ひとことで感想を言うなら「これって、きっと善悪の彼岸と純愛をめぐる冒険、なんだなあ」。

オウムを思わせる新興宗教のようなものもでてきますし、ちょっとファンタジックなものもあります。構成は『世界の終わりと…』のように、青豆(女性、暗殺者、スポーツトレーナー)と天吾(男性、予備校講師、作家志望)のストーリーが順に交錯した組み立て。

青豆のストーリーと、天吾のストーリー、それぞれにだんだん謎が生まれてきて、その謎は少しずつリンクしていきます。

こう書くと、「ちょっとめんどくさそうだな」と思う人もいるかもしれませんが、大丈夫。読みやすいですよ。(だから村上春樹は売れるのです)。

村上春樹らしいセックスの表現(人体のパーツ名、満載)も健在で、1巻はたっぷりです(笑)。

そして。

今、読後の話題となっている「これ、続編があるよ!」説。たしかにカバーをみると、上巻下巻ではなく、1,2としか書いていない。月も9月まで。

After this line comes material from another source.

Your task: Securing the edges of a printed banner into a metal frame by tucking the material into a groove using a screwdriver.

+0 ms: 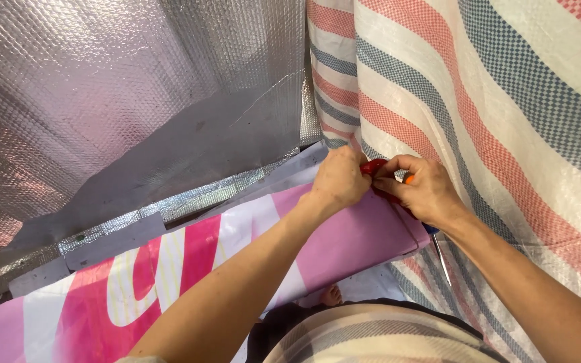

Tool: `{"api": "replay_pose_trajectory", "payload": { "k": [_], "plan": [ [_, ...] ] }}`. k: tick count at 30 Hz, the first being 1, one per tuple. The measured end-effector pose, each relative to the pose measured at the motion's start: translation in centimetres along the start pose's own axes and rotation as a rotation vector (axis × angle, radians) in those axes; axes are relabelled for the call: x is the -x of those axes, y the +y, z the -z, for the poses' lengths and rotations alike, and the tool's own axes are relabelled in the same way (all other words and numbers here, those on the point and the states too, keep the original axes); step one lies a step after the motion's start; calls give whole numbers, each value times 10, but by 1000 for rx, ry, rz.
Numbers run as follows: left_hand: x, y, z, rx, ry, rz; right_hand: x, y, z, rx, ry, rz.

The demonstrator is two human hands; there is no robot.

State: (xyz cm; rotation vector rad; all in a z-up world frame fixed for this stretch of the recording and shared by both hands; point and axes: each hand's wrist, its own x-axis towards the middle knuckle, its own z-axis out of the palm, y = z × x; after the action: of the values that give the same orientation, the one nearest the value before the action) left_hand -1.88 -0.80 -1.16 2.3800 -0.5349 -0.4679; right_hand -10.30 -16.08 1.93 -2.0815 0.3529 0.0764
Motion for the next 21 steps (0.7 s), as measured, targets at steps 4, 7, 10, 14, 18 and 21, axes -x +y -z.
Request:
{"api": "replay_pose_trajectory", "payload": {
  "k": [4,7,10,14,18,21],
  "plan": [
    [12,18,1,-65,58,-16,-6,10,-6,5,9,37],
    [20,35,2,-182,60,9,-3,10,-6,52,12,87],
    [18,41,-11,-202,69,43,3,11,-3,128,17,75],
    [10,39,-31,-335,148,75,1,21,-4,255,38,72],
    [7,39,-24,-387,81,94,6,4,-6,304,46,24],
    [11,42,-8,-401,-22,74,11,-14,-7,315,26,12]
  ]
}}
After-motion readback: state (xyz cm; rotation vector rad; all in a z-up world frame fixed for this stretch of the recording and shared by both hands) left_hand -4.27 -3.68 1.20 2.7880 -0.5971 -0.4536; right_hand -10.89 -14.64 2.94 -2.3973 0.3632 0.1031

なによりストーリーの中の謎が、ぜんぜん、解き明かされていない。新潮社、うまいね。

でも、私の読後感は違いました。

「これはこれとして、終結させている」んじゃないかと。ミステリ作家でもないし、エンタメ作家でもないわけで、別になにかを帰結しなくてもいいんじゃないか? 謎はとかれなくてもよくって、そもそも、謎でもないんじゃないか? 青豆と天吾の邂逅もあったし。

昨日、このことについてKと語り合ったのですが、Kから教えてもらった、某ハルキストな作家さんの説によると

「あれはあれで終わり。でね、これが『世界の終わりと…』に続いて、『少年カフカ』に続くんだよ」。

ほう。確かに『世界の終わりと…』は1985年からはじまるストーリーだったような。

こうやって、いろんな読み方ができたり、いろんな謎が謎のままだったり、生と死のメタファーが登場しがちだったり、きっと外国語に翻訳されてもそれぞれの国で受け入れやすかったり…。

そういう「つい分析したくなる要素や、卒論的なものを書きたくなってしまう要素がいっぱい」のところが、また人気の秘密のような気がするな。